»Jeder stirbt für sich allein«
Im Jahr 1947 erschien posthum Hans Falladas Roman »Jeder stirbt für sich allein«, in dem er sich mit dem Schicksal des Berliner Arbeiterehepaares Otto und Elise Hampel auseinandersetzte.
Unter den Pseudonymen Otto und Anna Quangel schildert er das Schicksal der beiden Widerstandskämpfer, die mit ihren Postkarten und Flugzetteln versuchten, das Naziregime zu stürzen und den Krieg zu beenden.
Peter Flachmann hat sich mit dem tragischen Schicksal von Otto und Elise Hampel in mehreren Grafiken auf ganz individuelle Weise gestalterisch beschäftigt. Wichtig war ihm dabei, sich in die Gefühle der betroffenen Personen und die grausamen Folgen ihres mutigen Handelns zu versetzen – und zwar in einer der dramatischen Situation entsprechenden klaren Einfachheit der Bildsprache.
Die Arbeiten lassen sich durch Anklicken formatfüllend anzeigen.
Jeder stirbt für sich allein
Art-Print, 494 x 741 mm, 2026
Trauer und Verbitterung
Art-Print, 494 x 741 mm, 2026
Grenzenlose Trauer und Verbitterung über den Tod des Bruders von Elise Hampel, der im Frankreichfeldzug 1940 gefallenen war, war der ausschlaggebende Grund für Otto und Elise Hampel zum Widerstand gegen das Naziregime aufzurufen.
Quangels Kampf gegen den Nazi-Staat
Art-Print, 741 x 494 mm, 2026
Mit Ihren Aktionen versuchten die Hampels das Regime zu stürzen und den Krieg zu beenden.

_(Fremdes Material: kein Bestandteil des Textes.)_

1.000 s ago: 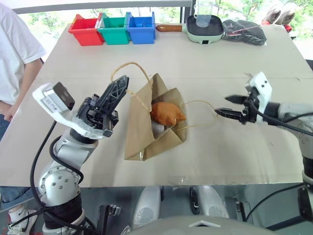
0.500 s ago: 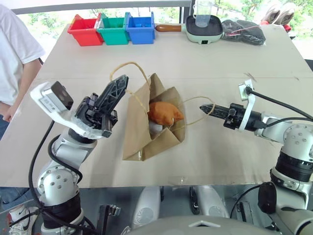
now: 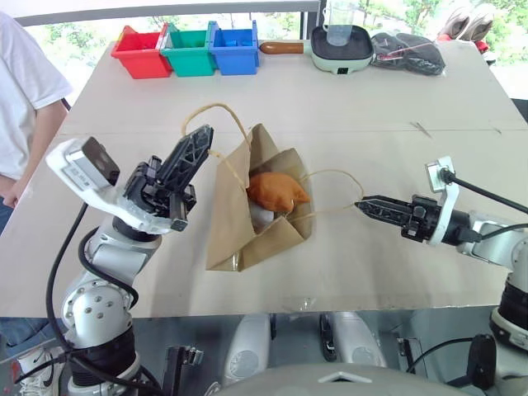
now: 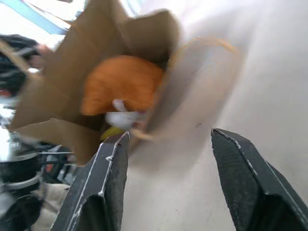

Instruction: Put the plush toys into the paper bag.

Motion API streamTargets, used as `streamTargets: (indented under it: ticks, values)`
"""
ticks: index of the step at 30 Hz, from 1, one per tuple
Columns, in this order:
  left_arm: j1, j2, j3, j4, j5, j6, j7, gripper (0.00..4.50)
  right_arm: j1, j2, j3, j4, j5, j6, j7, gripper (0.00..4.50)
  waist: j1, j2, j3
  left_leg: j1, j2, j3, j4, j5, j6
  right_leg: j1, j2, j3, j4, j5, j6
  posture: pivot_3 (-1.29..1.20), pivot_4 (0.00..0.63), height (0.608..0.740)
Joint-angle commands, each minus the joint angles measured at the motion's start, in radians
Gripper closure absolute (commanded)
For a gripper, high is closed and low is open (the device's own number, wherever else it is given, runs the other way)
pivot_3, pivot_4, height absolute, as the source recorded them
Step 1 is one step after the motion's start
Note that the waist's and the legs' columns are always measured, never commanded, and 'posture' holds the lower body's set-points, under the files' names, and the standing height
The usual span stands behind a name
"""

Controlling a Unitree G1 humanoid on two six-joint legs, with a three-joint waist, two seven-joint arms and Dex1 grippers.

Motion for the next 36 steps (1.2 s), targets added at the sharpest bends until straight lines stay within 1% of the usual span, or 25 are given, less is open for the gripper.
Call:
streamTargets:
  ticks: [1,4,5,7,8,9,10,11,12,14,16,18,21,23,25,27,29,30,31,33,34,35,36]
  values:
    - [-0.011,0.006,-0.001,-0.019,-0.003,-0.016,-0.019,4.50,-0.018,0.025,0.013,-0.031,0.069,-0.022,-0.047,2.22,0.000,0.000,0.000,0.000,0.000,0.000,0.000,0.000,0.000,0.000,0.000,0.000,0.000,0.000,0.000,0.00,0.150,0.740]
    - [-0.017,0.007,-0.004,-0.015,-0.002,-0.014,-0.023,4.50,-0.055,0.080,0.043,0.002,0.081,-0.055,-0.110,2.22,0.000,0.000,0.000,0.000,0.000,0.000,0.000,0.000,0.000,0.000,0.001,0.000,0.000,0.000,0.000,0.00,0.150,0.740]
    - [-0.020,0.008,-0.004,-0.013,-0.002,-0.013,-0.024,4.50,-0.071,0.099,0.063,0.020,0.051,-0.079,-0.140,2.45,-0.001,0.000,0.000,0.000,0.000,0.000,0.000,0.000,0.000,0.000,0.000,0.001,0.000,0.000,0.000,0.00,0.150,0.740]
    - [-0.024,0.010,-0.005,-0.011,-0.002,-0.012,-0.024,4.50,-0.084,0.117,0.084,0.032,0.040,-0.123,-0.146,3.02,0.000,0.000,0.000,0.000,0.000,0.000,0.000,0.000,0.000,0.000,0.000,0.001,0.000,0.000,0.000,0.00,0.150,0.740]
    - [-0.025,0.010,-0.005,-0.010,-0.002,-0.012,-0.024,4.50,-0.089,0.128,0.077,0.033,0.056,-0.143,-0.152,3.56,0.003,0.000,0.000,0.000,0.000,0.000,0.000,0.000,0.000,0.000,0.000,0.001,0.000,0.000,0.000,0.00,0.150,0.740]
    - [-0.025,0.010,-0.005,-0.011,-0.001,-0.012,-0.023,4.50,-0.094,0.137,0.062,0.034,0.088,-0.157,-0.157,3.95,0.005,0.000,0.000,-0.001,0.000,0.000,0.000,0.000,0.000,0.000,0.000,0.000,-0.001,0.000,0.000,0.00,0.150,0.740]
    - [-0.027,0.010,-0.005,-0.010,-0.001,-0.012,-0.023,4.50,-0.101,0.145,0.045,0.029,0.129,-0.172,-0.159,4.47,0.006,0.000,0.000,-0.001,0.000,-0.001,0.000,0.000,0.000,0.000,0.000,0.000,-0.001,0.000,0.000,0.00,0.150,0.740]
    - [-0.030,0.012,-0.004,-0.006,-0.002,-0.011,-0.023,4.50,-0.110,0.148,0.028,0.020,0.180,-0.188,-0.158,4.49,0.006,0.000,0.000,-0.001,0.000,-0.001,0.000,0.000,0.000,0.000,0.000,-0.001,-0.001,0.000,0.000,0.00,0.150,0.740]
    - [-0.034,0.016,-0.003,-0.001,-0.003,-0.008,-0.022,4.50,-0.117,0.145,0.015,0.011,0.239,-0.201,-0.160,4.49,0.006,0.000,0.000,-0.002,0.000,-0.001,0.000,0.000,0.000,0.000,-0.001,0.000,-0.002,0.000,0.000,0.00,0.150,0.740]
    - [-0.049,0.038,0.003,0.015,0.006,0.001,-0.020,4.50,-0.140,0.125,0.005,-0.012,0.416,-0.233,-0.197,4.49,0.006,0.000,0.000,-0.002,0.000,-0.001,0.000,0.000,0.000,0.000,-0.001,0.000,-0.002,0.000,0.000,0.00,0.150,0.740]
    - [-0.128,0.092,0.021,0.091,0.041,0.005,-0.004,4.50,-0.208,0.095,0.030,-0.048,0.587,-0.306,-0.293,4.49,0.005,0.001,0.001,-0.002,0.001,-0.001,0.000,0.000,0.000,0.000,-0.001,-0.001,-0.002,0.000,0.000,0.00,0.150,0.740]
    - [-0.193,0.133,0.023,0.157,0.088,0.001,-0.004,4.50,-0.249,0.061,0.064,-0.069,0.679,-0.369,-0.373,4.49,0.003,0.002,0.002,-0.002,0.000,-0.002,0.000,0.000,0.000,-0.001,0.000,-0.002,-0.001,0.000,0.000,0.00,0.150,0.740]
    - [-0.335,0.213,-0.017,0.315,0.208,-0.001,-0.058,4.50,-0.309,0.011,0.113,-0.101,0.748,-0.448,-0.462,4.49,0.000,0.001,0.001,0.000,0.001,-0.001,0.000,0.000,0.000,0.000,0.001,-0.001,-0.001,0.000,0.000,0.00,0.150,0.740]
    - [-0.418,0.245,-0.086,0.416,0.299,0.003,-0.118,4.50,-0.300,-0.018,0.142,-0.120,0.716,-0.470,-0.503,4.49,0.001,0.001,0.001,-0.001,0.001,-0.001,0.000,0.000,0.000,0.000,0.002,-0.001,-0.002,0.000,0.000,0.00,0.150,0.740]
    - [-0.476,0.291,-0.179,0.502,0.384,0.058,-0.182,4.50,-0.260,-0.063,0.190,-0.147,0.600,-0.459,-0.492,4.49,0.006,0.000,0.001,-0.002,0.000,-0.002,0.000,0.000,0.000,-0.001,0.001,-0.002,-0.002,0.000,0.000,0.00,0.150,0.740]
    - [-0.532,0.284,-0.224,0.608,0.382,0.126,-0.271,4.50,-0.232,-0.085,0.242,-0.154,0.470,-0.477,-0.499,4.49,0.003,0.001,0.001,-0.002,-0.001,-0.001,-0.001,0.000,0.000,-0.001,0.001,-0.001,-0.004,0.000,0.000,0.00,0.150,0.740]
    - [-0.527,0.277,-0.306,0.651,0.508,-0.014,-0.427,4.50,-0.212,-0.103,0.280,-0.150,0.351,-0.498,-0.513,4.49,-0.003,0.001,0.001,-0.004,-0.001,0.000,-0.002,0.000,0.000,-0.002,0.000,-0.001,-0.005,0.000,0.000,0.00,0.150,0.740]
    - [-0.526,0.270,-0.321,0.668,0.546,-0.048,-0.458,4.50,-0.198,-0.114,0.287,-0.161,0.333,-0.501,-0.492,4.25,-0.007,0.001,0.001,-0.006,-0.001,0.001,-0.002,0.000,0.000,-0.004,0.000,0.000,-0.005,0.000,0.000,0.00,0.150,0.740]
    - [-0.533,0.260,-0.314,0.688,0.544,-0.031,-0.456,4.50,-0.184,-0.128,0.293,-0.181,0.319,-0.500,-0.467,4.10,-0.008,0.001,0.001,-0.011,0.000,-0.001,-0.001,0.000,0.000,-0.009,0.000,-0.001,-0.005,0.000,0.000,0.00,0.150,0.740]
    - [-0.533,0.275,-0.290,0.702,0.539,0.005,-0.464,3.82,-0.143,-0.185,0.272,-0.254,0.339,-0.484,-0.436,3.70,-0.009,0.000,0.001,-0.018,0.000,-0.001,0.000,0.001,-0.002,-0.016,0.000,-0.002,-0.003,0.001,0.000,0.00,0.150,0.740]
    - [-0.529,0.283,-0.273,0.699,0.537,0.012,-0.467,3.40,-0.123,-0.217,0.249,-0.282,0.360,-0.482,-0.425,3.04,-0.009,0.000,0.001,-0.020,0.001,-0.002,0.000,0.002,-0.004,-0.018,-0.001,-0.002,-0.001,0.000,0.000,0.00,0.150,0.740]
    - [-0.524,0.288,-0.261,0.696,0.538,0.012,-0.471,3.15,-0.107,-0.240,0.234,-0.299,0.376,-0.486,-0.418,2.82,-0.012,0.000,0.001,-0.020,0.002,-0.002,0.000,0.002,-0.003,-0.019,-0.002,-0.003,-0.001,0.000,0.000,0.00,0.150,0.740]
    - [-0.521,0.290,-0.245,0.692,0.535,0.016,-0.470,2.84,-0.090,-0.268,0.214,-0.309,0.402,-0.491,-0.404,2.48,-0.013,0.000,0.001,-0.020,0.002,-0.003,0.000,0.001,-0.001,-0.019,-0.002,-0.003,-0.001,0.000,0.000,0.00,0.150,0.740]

Otto Hampel fertigte in seiner Wohnung innerhalb von zwei Jahren unzählige Postkarten und Flugblätter an, die er nach Feierabend und an freien Tagen verfasste und verbreitete.
Die erste Botschaft
Art-Print, 741 x 494 mm, 2026
Otto Hampel war sichtbar kein geübter Schreiber. Er verwendete für seine Botschaften eine Blockschrift, die so wirkt, als habe er seine Gedanken regelrecht in das Papier einmeißeln wollen.
Gefährliche Ablage der Botschaften
Art-Print, 494 x 741 mm, 2026
Im Treppenhaus eines Bürogebäudes.
Alles ist ruhig! Ein günstiger Moment!
Er legt die beschriebene Postkarte auf den Treppenabsatz!
Ohne Hast verläßt er das Haus!
Wer wird die Karte finden und die Botschaft weitergeben?
Die Gestapo ermittelt
Art-Print, 494 x 741 mm, 2026
Das Auftauchen immer neuer Postkarten und Flugblätter verärgerte die Machthaber. Sie forderten von der Gestapo, die seit zwei Jahren erfolglos ermittelte, und die in diesem Zeitraum 234 Postkarten und Flugblätter, die bei der Polizei abgegeben worden waren, erhalten hatte, die Ergreifung der Urheber.
Karte bitte wandern lassen
Art-Print, 741 x 494 mm, 2026
Auf zahlreichen Postkarten, auf denen die Hampels das Naziregime anprangern, appellieren sie an die Empfänger, die Karten weiterzuverbreiten, in der Hoffnung, dass ihre Form des Widerstands ein breites Publikum erreichen und die öffentliche Meinung beeinflussen könnte.
Hampels werden verhaftet
Art-Print, 494 x 741 mm, 2026
Im September 1942 wurden Otto und Elise Hampel von einer Frau namens Gertrude Waschke denunziert und daraufhin verhaftet.
Misshandlungen in der Zelle
Art-Print, 494 x 741 mm, 2026
Unter dem Druck der brutalen Gestapo-Methoden während der Vernehmungen gestand das Ehepaar Hampel, dass sie die Widerstandsschriften gemeinsam besprochen hätten und Otto Hampel sie aufgeschrieben hatte.
Elise Hampel in Untersuchungshaft
Art-Print, 494 x 510 mm, 2026
Otto Hampel in Untersuchungshaft
Art-Print, 494 x 603 mm, 2026
Vor dem Volksgerichtshof
Art-Print, 494 x 741 mm, 2026
Anklage wegen wegen »Zersetzung der Wehrkraft« und »Vorbereitung zum Hochverrat«.
Das Todesurteil
Art-Print, 494 x 741 mm, 2026
Otto und Elise Hampel wurden nach dreistündiger Verhandlung am 22. Januar 1943 zum Tode verurteilt.
Der letzte Gang
Art-Print, 494 x 741 mm, 2026
Am 8. April 1943 wurden Otto und Elise Hampel im Strafgefängnis Plötzensee mit dem Fallbeil hingerichtet.